Man-Haters

Shaker LC forwarded this article which discusses the recent case decided by Maryland's Court of Special Appeals which ruled that "when a woman says yes, she can't take it back once sex has begun—or, at least, she can't call the act rape." I've already written about the decision here, so I won't rehash that, but I was interested in one of the arguments offered in favor of the ruling.
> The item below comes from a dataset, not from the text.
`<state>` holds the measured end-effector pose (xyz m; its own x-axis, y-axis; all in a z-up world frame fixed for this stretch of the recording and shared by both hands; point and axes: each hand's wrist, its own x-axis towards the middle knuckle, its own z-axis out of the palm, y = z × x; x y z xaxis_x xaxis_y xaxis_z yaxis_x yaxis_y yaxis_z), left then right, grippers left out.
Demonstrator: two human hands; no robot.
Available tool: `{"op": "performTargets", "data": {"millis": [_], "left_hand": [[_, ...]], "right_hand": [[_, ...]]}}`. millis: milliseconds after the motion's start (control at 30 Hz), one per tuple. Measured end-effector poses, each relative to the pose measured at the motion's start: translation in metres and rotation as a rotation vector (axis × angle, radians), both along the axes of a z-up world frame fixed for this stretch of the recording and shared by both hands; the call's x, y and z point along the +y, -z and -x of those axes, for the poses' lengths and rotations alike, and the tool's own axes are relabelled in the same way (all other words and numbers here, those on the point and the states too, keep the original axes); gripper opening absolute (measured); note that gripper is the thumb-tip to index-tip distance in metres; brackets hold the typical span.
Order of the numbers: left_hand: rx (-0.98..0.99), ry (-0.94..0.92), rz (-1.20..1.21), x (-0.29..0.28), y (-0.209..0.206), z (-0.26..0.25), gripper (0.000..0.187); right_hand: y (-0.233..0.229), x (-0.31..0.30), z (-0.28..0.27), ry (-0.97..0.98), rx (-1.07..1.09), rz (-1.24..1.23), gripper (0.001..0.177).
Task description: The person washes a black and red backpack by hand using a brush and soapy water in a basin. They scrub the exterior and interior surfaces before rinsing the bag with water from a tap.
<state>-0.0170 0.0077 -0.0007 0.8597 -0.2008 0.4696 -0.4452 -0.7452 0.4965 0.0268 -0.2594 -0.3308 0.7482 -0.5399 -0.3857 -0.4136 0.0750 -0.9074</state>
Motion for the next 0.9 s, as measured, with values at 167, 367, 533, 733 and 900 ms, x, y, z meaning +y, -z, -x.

Mel Feit, executive director of the National Center for Men, a male-advocacy group based in Old Bethpage, N.Y., says biology is a factor. "At a certain point during arousal, we don't have complete control over our ability to stop," he says. "To equate that with brutal, violent rape weakens the whole concept of rape."
I'm interested in Feit's statement for a couple of reasons. Firstly, because his little biology lesson is a lie. Of course there's "a certain point" at which orgasm is unavoidable—that's true for men and women—but to suggest that men don't have physical control over whether to continue to penetrate a partner is ridiculous. As Lisae C. Jordan, legislative counsel for the Maryland Coalition Against Sexual Assault, points out in the article, "Any one of us who's had a toddler walk in on them knows that that's not true. Or a teenager who's had a parent walk in—they stop pretty quickly." Indeed. Feit's insistence on defining men as helpless slaves to their genitals diminishes men, not defends them.

And, secondly, pretending that "brutal, violent rape" is the only kind of rape there is "weakens the whole concept of rape," not the other way around. Date rape—the kind of rape I've described before as the kind of rape "that we don’t like to think about, the kind in which the opportunity presented by a woman who can’t resist, or even say no, becomes irresistible to a man who wears no mask and carries no knife. He is in every other way an average man, who may even have been the focus of this woman’s friendly attention earlier in the evening. He may even feel guilty about what he’s done tomorrow, but it does not stop him tonight—and he does not consider himself a rapist. And what separates him from most men is that he chooses to abdicate his responsibility in not hurting another human being for his own fleeting pleasure."—is the most common kind of rape there is. Not the "brutal, violent rape" we associate with stranger rapes. Women are three times more likely to be raped by someone they know than a stranger, and nine times more likely to be raped in their home, the home of someone they know, or anywhere else than being raped on the street.

Rape is singularly defined by the absense of consent. To argue that rape is only rape if it meets some arbitrary threshold of brutality is, in reality, nothing more than a covert defense of rapists. He couldn't have raped her; she doesn't even have a scratch on her! Feit's "weakens the whole concept of rape" argument is the worst kind of concern trolling—purporting to care about rape victims and the minimization of the gravity of rape, while in fact caring only about its perpetrators and attempting to narrowly redefine the crime.

In no way does it honor men to provide excuses for rapists. In every sense does it suggest that "all men are (potential) rapists" to say that men (all men) are biologically incapable of stopping intercourse "at a certain point." Yet again, we see that the charges regularly levied against feminists are being lobbed in the wrong direction.